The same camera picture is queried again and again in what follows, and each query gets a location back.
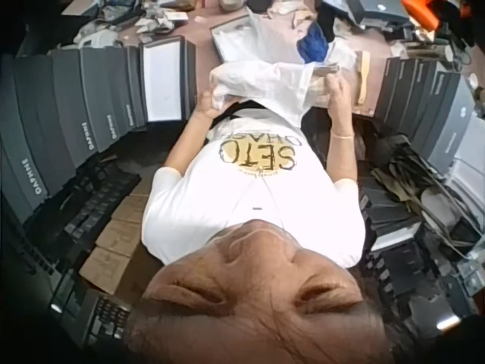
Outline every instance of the person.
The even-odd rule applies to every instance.
[[[142,241],[166,266],[130,316],[131,351],[173,363],[392,359],[346,270],[365,226],[349,85],[326,84],[326,171],[301,131],[265,109],[237,111],[203,146],[222,111],[202,95],[153,180]]]

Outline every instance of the wrist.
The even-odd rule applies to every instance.
[[[342,137],[354,135],[354,127],[351,121],[347,123],[332,123],[331,131]]]
[[[212,121],[214,121],[213,118],[210,116],[206,115],[206,113],[201,112],[201,111],[194,111],[192,113],[192,116],[189,119],[189,123],[194,124],[206,124],[208,127],[211,127]]]

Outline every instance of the blue cloth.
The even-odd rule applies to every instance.
[[[318,23],[313,23],[308,28],[308,34],[296,43],[296,48],[305,63],[325,60],[328,53],[328,42]]]

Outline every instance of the laptop logo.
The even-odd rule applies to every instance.
[[[108,126],[109,131],[111,131],[111,138],[115,140],[116,138],[118,138],[118,135],[116,134],[116,130],[114,129],[113,117],[111,115],[107,115],[106,118],[108,119]]]
[[[25,169],[25,172],[27,173],[30,184],[32,184],[35,194],[40,195],[42,193],[42,188],[40,188],[37,178],[33,175],[32,168],[30,167],[29,159],[27,158],[23,159],[22,165],[23,165],[23,169]]]
[[[399,79],[402,79],[402,74],[404,74],[404,62],[401,62],[401,69],[399,70]]]
[[[86,138],[86,143],[88,143],[88,149],[94,149],[94,143],[92,142],[91,135],[89,134],[88,124],[86,122],[82,123],[84,137]]]
[[[424,64],[419,65],[419,71],[418,71],[418,79],[416,80],[417,82],[421,82],[421,78],[423,77],[423,67]]]
[[[127,104],[127,114],[128,114],[128,120],[130,121],[130,126],[133,127],[135,125],[135,122],[133,121],[133,114],[131,113],[131,107]]]
[[[456,139],[456,133],[453,133],[452,139],[449,140],[448,146],[446,147],[445,154],[449,153],[455,139]]]
[[[445,78],[445,75],[441,74],[440,78],[438,79],[438,86],[436,87],[436,92],[434,93],[435,95],[438,95],[441,91],[441,86],[443,85],[443,78]]]
[[[389,74],[389,67],[391,65],[391,61],[389,59],[387,59],[387,62],[386,62],[386,76]]]

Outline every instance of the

####################

◆ Assignment:
Search the entries for the word "Outline" and copy every line that has it.

◆ Answer area:
Outline every instance of the person.
Outline every instance of the wrist.
Outline every instance of the blue cloth.
Outline every instance of the laptop logo.
Outline every instance of the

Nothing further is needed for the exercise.